* _Work to complete_
Write out the entries again exactly as they are given.

* _Extracted records_
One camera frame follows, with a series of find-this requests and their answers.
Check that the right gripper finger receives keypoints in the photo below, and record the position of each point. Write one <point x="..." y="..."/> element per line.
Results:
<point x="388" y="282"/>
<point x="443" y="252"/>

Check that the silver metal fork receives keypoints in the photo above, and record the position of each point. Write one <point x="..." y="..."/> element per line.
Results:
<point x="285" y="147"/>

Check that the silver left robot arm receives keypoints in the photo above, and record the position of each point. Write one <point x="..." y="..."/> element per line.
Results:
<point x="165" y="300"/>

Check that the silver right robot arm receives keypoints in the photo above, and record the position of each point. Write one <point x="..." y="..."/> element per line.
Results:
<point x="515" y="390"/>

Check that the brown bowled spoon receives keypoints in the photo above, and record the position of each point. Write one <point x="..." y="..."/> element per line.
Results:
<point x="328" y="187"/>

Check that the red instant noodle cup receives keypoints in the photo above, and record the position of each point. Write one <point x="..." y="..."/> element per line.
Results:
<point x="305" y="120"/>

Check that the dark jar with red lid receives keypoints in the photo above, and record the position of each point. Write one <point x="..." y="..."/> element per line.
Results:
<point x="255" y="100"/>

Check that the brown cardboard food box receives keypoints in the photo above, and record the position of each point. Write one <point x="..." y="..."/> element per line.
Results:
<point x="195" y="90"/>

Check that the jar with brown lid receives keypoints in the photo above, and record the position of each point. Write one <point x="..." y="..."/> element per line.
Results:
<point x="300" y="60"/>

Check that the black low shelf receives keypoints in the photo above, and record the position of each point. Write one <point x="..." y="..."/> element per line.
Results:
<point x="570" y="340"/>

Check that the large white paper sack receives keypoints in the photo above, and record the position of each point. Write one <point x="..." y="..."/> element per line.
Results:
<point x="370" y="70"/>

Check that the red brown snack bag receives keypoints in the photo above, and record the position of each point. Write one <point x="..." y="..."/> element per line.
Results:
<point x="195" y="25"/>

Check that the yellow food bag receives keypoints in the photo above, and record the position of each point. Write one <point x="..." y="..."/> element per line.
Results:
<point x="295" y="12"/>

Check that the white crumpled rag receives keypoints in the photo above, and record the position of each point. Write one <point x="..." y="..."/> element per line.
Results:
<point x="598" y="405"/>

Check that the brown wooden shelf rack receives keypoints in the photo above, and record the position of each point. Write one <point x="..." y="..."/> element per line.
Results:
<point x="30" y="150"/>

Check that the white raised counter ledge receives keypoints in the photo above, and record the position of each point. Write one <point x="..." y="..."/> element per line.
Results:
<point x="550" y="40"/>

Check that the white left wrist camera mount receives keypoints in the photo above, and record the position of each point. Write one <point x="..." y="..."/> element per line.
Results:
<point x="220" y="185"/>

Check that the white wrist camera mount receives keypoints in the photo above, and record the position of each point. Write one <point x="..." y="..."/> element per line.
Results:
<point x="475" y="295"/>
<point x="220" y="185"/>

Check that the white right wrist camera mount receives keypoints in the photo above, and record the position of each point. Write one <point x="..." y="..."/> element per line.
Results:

* _Expected output_
One camera frame follows, with a series of find-this requests and their answers.
Check that the right gripper finger receives keypoints in the photo below, and record the position of each point. Write one <point x="..." y="..."/> element per line.
Results:
<point x="388" y="282"/>
<point x="443" y="252"/>

Check that the silver metal fork receives keypoints in the photo above, and record the position of each point. Write one <point x="..." y="..."/> element per line.
Results:
<point x="285" y="147"/>

Check that the silver left robot arm receives keypoints in the photo above, and record the position of each point. Write one <point x="..." y="..."/> element per line.
Results:
<point x="165" y="300"/>

Check that the silver right robot arm receives keypoints in the photo above, and record the position of each point. Write one <point x="..." y="..."/> element per line.
Results:
<point x="515" y="390"/>

Check that the brown bowled spoon receives keypoints in the photo above, and record the position of each point. Write one <point x="..." y="..."/> element per line.
Results:
<point x="328" y="187"/>

Check that the red instant noodle cup receives keypoints in the photo above, and record the position of each point. Write one <point x="..." y="..."/> element per line.
Results:
<point x="305" y="120"/>

Check that the dark jar with red lid receives keypoints in the photo above, and record the position of each point. Write one <point x="..." y="..."/> element per line.
Results:
<point x="255" y="100"/>

Check that the brown cardboard food box receives keypoints in the photo above, and record the position of each point. Write one <point x="..." y="..."/> element per line.
Results:
<point x="195" y="90"/>

Check that the jar with brown lid receives keypoints in the photo above, and record the position of each point. Write one <point x="..." y="..."/> element per line.
Results:
<point x="300" y="60"/>

Check that the black low shelf receives keypoints in the photo above, and record the position of each point. Write one <point x="..." y="..."/> element per line.
Results:
<point x="570" y="340"/>

Check that the large white paper sack receives keypoints in the photo above, and record the position of each point. Write one <point x="..." y="..."/> element per line.
Results:
<point x="370" y="70"/>

Check that the red brown snack bag receives keypoints in the photo above, and record the position of each point. Write one <point x="..." y="..."/> element per line.
Results:
<point x="195" y="25"/>

Check that the yellow food bag receives keypoints in the photo above, and record the position of each point. Write one <point x="..." y="..."/> element per line.
Results:
<point x="295" y="12"/>

Check that the white crumpled rag receives keypoints in the photo above, and record the position of each point. Write one <point x="..." y="..."/> element per line.
Results:
<point x="598" y="405"/>

Check that the brown wooden shelf rack receives keypoints in the photo above, and record the position of each point. Write one <point x="..." y="..."/> element per line.
Results:
<point x="30" y="150"/>

Check that the white raised counter ledge receives keypoints in the photo above, and record the position of each point. Write one <point x="..." y="..."/> element per line.
Results:
<point x="550" y="40"/>

Check that the white left wrist camera mount receives keypoints in the photo above, and record the position of each point. Write one <point x="..." y="..."/> element per line.
Results:
<point x="220" y="185"/>

Check that the white wrist camera mount receives keypoints in the photo above, and record the position of each point. Write one <point x="..." y="..."/> element per line.
Results:
<point x="475" y="295"/>
<point x="220" y="185"/>

Check that the white right wrist camera mount receives keypoints in the photo above, and record the position of each point. Write one <point x="..." y="..."/> element per line.
Results:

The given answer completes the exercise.